### [EXERCISE]
Exactly retype the lines from the top of the data through the line containing "black wire basket: (-63, +28, +11)", leaving out every picture.

(Stored records)

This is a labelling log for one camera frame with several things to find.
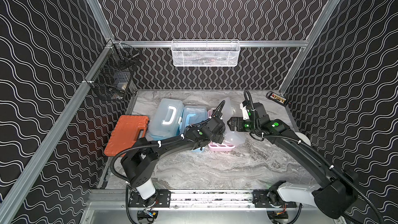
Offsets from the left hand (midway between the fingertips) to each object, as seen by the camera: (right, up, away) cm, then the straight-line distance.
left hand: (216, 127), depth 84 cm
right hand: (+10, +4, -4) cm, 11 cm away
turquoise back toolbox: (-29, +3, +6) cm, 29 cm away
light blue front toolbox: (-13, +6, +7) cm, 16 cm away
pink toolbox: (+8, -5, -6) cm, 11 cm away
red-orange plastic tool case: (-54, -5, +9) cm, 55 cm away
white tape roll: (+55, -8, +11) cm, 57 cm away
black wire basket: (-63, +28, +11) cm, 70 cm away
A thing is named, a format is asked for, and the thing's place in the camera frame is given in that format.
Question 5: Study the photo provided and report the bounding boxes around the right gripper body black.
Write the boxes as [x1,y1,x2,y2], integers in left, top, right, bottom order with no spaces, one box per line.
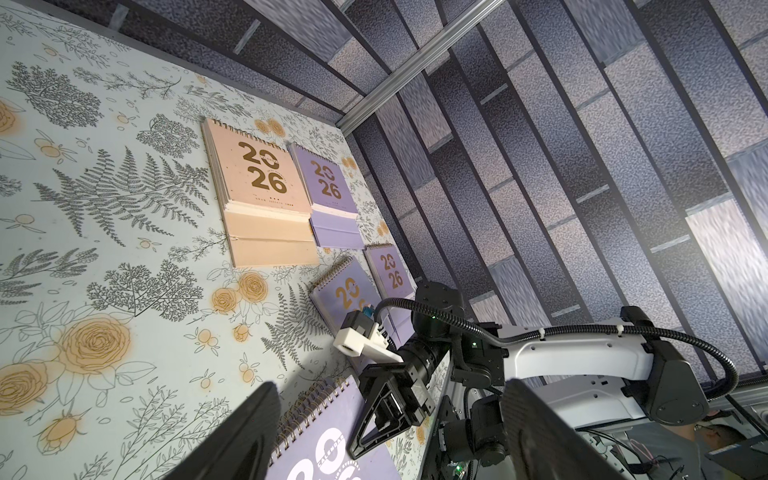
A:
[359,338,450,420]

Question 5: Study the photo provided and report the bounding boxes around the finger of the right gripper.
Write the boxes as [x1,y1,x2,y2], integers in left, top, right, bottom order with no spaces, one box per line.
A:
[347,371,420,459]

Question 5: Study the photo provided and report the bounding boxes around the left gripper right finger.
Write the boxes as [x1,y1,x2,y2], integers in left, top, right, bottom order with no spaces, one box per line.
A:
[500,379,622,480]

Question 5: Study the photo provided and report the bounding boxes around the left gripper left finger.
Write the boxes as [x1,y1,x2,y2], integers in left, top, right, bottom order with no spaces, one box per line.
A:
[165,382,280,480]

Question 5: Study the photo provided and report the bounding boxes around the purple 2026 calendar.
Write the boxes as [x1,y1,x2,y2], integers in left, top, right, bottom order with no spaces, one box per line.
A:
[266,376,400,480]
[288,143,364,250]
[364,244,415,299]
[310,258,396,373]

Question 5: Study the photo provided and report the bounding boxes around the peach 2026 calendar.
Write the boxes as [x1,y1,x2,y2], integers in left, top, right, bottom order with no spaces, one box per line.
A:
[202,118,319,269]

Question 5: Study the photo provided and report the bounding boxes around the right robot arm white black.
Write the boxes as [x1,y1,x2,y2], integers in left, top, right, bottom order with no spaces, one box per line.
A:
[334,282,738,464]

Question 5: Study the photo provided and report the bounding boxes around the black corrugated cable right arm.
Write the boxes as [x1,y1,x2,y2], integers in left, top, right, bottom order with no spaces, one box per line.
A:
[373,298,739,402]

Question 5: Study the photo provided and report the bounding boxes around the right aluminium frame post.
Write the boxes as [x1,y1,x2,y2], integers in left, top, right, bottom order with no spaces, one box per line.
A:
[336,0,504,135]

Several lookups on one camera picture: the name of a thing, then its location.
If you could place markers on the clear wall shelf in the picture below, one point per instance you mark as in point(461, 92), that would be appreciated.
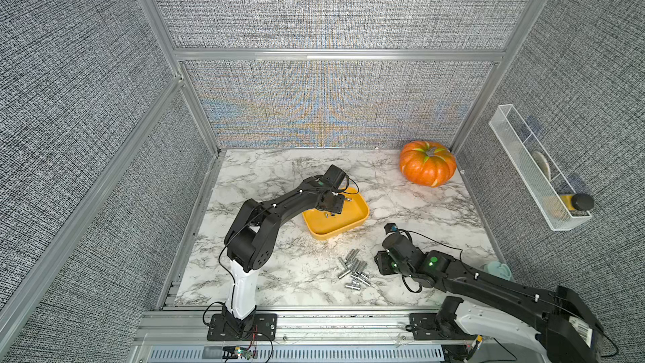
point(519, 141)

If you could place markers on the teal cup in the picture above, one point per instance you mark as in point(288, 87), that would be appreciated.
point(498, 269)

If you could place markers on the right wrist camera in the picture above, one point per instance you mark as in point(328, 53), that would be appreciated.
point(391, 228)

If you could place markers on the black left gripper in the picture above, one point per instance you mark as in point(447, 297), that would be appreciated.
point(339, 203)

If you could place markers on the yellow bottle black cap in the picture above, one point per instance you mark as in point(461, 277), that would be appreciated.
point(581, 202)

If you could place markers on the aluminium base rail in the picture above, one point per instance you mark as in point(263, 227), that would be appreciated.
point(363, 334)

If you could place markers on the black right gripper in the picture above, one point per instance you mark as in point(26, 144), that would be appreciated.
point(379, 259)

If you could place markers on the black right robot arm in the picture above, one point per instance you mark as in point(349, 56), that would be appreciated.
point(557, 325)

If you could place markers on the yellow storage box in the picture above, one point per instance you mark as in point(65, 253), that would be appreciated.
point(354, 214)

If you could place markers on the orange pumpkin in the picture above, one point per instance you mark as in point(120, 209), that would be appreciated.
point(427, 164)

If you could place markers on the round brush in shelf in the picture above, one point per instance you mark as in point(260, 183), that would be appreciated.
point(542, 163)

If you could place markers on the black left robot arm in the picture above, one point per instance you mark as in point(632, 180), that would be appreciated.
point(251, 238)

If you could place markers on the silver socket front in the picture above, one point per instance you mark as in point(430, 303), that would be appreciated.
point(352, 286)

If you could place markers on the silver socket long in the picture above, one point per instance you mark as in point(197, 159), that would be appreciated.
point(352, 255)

### [ANSWER BELOW]
This is a labelling log for one camera frame with several things to find.
Offsets from the left hand (midway between the fingertips) to each object, as seen by the camera: (right, up, away) cm, then the straight-line distance.
left hand: (216, 127), depth 84 cm
right hand: (+10, +4, -4) cm, 11 cm away
turquoise back toolbox: (-29, +3, +6) cm, 29 cm away
light blue front toolbox: (-13, +6, +7) cm, 16 cm away
pink toolbox: (+8, -5, -6) cm, 11 cm away
red-orange plastic tool case: (-54, -5, +9) cm, 55 cm away
white tape roll: (+55, -8, +11) cm, 57 cm away
black wire basket: (-63, +28, +11) cm, 70 cm away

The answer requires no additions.